■ Aim of the exercise: Return only the stretch of the material below that begins with the line containing "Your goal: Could" and ends with the line containing "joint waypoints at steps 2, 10", exactly; both of those lines belong to it.

■ Given information:
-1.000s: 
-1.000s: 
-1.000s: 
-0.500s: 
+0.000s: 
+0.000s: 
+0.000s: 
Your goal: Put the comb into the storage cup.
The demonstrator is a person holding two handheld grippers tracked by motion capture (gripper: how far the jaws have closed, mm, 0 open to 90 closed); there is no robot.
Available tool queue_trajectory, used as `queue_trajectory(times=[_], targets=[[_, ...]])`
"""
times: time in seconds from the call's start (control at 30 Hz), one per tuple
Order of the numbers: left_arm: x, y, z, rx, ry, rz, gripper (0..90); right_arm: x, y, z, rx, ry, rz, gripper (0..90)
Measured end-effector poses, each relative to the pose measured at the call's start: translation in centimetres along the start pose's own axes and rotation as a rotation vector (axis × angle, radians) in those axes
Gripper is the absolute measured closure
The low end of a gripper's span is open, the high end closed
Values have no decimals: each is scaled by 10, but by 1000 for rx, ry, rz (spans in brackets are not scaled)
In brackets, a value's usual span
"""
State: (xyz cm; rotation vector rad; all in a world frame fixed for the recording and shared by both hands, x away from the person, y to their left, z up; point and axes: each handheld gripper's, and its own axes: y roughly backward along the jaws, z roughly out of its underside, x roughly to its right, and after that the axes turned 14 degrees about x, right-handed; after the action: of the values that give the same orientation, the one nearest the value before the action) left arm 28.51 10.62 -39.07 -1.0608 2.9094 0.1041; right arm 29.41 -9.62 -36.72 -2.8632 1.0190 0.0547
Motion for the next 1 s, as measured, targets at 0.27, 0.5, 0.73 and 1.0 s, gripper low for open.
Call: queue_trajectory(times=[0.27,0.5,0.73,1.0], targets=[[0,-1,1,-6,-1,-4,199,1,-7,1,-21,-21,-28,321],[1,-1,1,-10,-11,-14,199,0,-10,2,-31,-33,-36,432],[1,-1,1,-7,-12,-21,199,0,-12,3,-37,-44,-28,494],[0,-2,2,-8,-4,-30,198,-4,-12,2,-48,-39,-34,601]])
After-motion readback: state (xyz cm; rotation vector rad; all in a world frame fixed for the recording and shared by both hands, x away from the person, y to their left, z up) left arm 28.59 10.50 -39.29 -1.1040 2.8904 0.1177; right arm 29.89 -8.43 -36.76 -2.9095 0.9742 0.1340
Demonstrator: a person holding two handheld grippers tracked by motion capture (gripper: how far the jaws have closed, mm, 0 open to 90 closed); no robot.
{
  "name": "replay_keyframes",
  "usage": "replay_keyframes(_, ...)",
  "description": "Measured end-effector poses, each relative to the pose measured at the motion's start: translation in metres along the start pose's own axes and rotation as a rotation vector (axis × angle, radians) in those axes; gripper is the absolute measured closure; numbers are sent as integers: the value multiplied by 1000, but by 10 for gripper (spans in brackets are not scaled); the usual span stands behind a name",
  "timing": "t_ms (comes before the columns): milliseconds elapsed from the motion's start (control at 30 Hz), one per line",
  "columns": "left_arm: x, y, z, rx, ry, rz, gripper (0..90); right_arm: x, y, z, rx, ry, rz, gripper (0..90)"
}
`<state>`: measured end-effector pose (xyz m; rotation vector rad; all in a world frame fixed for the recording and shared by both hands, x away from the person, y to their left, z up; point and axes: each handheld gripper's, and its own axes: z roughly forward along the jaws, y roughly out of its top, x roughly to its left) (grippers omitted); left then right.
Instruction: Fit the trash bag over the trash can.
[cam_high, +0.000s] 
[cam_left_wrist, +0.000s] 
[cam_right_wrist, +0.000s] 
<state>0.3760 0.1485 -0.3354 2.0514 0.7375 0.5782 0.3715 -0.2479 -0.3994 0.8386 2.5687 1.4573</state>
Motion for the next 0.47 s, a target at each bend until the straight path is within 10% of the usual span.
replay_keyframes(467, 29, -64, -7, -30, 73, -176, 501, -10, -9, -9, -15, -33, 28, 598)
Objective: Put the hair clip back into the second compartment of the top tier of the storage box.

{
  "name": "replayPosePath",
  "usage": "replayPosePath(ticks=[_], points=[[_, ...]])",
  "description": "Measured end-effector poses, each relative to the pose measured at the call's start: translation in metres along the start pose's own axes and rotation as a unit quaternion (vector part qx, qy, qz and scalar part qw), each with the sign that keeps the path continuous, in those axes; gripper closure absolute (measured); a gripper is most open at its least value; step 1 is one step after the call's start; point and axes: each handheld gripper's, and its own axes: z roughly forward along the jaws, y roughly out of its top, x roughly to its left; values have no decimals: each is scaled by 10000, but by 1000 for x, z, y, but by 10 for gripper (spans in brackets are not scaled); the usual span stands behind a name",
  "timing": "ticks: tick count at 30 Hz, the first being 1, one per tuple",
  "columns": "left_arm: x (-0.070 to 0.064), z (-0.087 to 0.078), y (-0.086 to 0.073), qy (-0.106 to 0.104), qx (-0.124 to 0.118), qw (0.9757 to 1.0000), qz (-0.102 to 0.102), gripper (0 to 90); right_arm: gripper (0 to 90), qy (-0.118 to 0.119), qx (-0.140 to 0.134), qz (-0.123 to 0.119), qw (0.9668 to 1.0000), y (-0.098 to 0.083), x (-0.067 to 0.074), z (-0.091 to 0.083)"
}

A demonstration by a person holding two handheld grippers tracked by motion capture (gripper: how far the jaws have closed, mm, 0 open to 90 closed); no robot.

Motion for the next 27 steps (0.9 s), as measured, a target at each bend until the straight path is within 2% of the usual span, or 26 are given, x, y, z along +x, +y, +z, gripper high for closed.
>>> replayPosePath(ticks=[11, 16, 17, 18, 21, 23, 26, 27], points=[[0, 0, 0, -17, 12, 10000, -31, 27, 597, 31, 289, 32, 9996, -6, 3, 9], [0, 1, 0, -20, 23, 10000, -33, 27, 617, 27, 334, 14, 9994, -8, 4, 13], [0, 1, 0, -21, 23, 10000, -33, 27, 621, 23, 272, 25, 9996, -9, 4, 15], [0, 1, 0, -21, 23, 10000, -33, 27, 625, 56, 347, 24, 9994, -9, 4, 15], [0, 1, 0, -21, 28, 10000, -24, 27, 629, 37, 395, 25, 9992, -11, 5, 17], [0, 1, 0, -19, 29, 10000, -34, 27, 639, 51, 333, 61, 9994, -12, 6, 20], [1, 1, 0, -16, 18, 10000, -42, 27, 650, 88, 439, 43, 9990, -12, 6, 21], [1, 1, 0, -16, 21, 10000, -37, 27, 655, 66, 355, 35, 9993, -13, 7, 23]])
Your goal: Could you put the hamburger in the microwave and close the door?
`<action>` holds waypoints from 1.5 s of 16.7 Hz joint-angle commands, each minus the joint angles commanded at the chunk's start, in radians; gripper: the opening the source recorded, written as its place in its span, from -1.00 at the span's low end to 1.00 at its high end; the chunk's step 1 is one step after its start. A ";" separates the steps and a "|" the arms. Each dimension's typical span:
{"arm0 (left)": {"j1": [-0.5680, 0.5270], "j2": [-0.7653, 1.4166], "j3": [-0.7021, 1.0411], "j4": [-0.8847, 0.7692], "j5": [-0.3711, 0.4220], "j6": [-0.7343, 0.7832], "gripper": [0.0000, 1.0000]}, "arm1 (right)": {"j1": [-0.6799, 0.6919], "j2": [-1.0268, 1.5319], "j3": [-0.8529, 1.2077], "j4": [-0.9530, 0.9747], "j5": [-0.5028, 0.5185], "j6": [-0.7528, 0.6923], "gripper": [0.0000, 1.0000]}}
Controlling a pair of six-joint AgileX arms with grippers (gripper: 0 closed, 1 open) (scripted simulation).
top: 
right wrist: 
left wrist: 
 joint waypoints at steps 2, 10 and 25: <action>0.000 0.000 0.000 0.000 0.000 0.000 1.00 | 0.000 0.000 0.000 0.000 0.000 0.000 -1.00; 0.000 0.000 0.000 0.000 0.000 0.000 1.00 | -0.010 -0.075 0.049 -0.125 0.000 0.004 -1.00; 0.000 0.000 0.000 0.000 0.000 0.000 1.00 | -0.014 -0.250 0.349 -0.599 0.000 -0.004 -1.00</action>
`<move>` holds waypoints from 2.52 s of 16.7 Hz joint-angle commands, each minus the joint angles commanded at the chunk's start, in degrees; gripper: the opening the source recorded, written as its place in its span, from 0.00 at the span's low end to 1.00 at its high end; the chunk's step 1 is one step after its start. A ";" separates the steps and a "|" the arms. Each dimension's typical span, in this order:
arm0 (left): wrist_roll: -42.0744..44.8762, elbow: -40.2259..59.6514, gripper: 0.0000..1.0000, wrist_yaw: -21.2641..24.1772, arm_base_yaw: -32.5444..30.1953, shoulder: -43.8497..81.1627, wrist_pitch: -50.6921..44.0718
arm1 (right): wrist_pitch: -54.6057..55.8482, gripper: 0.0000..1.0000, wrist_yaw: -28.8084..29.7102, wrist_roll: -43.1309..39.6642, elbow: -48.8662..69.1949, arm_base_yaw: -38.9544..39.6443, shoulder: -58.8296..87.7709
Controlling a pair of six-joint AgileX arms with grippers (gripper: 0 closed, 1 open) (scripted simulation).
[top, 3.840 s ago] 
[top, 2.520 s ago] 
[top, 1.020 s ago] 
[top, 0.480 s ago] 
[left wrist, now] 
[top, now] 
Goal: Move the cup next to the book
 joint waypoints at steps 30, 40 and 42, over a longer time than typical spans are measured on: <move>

■ Response below:
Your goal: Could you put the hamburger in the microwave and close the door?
`<action>` holds waypoints from 1.5 s of 16.7 Hz joint-angle commands, each minus the joint angles commanded at the chunk's start, in radians; gripper: the opening the source recorded, written as its place in its span, from -1.00 at the span's low end to 1.00 at its high end; the chunk's step 1 is one step after its start. A ";" separates the steps and a "|" the arms. Each dimension's typical span:
{"arm0 (left)": {"j1": [-0.5680, 0.5270], "j2": [-0.7653, 1.4166], "j3": [-0.7021, 1.0411], "j4": [-0.8847, 0.7692], "j5": [-0.3711, 0.4220], "j6": [-0.7343, 0.7832], "gripper": [0.0000, 1.0000]}, "arm1 (right)": {"j1": [-0.6799, 0.6919], "j2": [-1.0268, 1.5319], "j3": [-0.8529, 1.2077], "j4": [-0.9530, 0.9747], "j5": [-0.5028, 0.5185], "j6": [-0.7528, 0.6923], "gripper": [0.0000, 1.0000]}}
Controlling a pair of six-joint AgileX arms with grippers (gripper: 0 closed, 1 open) (scripted simulation).
top: 
right wrist: 
left wrist: 
 joint waypoints at steps 2, 10 and 25: <action>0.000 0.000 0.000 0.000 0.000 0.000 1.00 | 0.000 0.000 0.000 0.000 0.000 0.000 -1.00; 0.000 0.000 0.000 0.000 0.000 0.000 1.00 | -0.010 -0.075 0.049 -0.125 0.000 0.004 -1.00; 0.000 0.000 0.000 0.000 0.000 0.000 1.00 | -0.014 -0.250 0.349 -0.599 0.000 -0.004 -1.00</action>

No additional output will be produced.